Another high-ranking Democrat has spoken out and is demanding Sen. Bob Menendez step down.
Illinois Sen. Dick Durbin posted a brief statement to social media Wednesday morning, joining the chorus of Democratic lawmakers requesting the resignation of the New Jersey senator.
"Leaders in New Jersey, including the Governor and my Senate colleague Cory Booker, have made it clear that Sen. Menendez can no longer serve," Durbin wrote. "He should step down."

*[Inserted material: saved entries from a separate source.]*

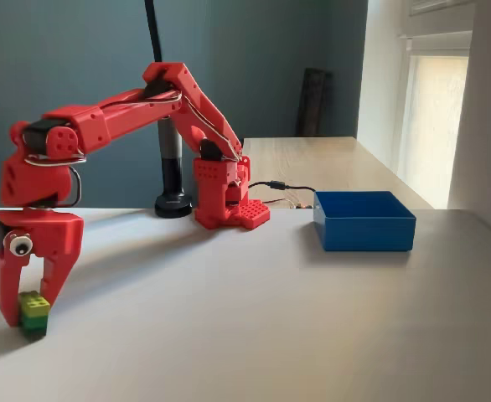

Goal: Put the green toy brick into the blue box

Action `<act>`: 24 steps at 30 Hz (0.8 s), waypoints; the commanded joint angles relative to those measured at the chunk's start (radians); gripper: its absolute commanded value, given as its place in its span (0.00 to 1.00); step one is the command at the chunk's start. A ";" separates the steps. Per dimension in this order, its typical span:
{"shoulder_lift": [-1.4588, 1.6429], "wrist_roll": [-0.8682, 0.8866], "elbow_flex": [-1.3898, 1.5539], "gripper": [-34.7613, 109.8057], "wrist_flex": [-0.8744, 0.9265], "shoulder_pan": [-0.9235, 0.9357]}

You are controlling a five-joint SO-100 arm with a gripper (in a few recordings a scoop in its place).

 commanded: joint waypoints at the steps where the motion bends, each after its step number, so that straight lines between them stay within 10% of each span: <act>1: 0.037 0.006 0.025 0.24 0.006 0.023; 24: 0.569 -0.095 0.445 0.24 0.011 -0.112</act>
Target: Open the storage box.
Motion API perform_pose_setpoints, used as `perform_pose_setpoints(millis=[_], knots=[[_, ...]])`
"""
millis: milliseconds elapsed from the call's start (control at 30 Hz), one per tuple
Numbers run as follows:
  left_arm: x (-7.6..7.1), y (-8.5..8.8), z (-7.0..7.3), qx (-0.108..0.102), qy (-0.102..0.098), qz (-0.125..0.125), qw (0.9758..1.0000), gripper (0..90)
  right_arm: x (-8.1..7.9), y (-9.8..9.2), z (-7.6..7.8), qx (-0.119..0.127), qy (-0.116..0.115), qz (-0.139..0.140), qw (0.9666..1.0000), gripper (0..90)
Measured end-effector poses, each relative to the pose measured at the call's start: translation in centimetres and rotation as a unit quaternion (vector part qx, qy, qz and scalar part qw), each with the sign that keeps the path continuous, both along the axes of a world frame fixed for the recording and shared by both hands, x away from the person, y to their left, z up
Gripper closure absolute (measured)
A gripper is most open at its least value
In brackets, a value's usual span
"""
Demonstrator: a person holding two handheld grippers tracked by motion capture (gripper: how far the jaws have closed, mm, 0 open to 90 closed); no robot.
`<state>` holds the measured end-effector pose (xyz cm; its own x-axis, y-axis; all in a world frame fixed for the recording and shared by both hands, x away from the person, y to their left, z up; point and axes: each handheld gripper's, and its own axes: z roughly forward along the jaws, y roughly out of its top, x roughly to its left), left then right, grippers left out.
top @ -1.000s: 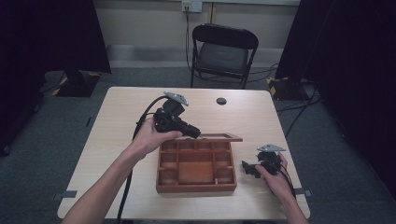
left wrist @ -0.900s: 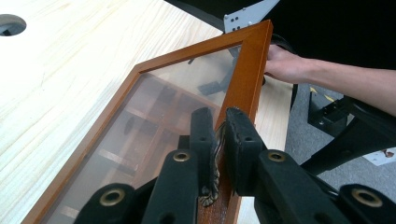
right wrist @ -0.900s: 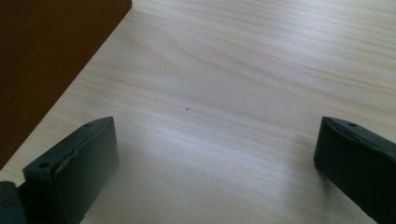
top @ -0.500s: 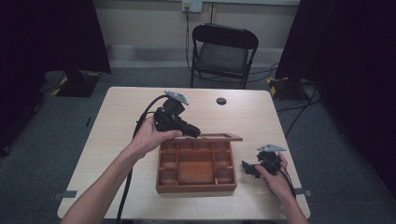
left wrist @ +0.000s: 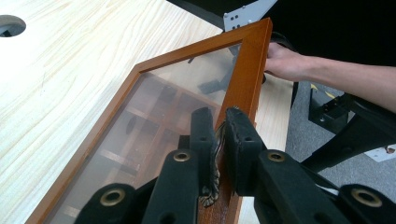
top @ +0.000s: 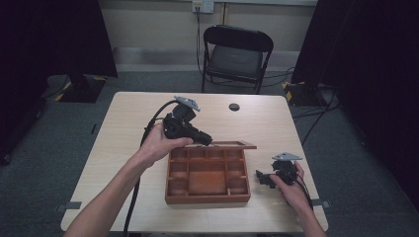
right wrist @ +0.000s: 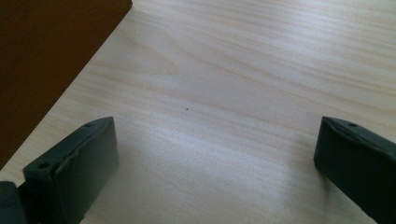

PELOSI AMONG GROWING LIST OF DEMS CALLING FOR MENENDEZ TO RESIGN AFTER BRIBERY INDICTMENT
Durbin is among the most prominent lawmakers to press for Menendez's resignation — increasing the pressure on Senate Majority Leader Chuck Schumer, who has yet to formally ask Menendez for his resignation.
"Bob Menendez has been a dedicated public servant and is always fighting hard for the people of New Jersey," Schumer said last week in a statement. "He has a right to due process and a fair trial."
On Friday, prosecutors in the Southern District of New York unsealed an indictment charging Menendez, his wife Nadine, and New Jersey businessmen Wael Hana, Jose Uribe and Fred Daibes with participating in a yearslong bribery scheme.
Since 2018, as alleged by federal prosecutors, the three businessmen collectively paid hundreds of thousands of dollars of bribes, including cash, gold, a Mercedes-Benz and other things of value in exchange for Menendez agreeing to use his power and influence to protect and enrich them and to benefit the government of Egypt.
The indictment accuses Menendez of improperly pressuring an official at the U.S. Department of Agriculture to seek to protect a business monopoly granted to Hana by Egypt. The senator is also accused of taking actions seeking to disrupt a criminal investigation undertaken by the Office of the New Jersey Attorney General related to Uribe and his associates.
In June 2022, the FBI executed a search warrant at Menendez's New Jersey home, where federal agents observed many of the fruits of the bribery scheme, including cash, gold, the luxury convertible and home furnishings. Prosecutors say $480,000 in cash, much of it stuffed into envelopes and hidden in clothing, closets and a safe, was discovered in the home, as well as over $70,000 in cash in Nadine's safe deposit box. Some of the envelopes contained the fingerprints and/or DNA of Daibes or his driver, according to the indictment.
The senator has denied any wrongdoing and rejected calls for his resignation. He did, however, step down from his role as chairman of the Senate Foreign Relations Committee.
Menendez faced a previous federal corruption indictment in 2015, but those charges ended in a mistrial in 2017. In 2018, the Senate Ethics Committee said he broke federal law and rules of the upper chamber in accepting unreported gifts from a friend and political ally. He still won reelection later that year.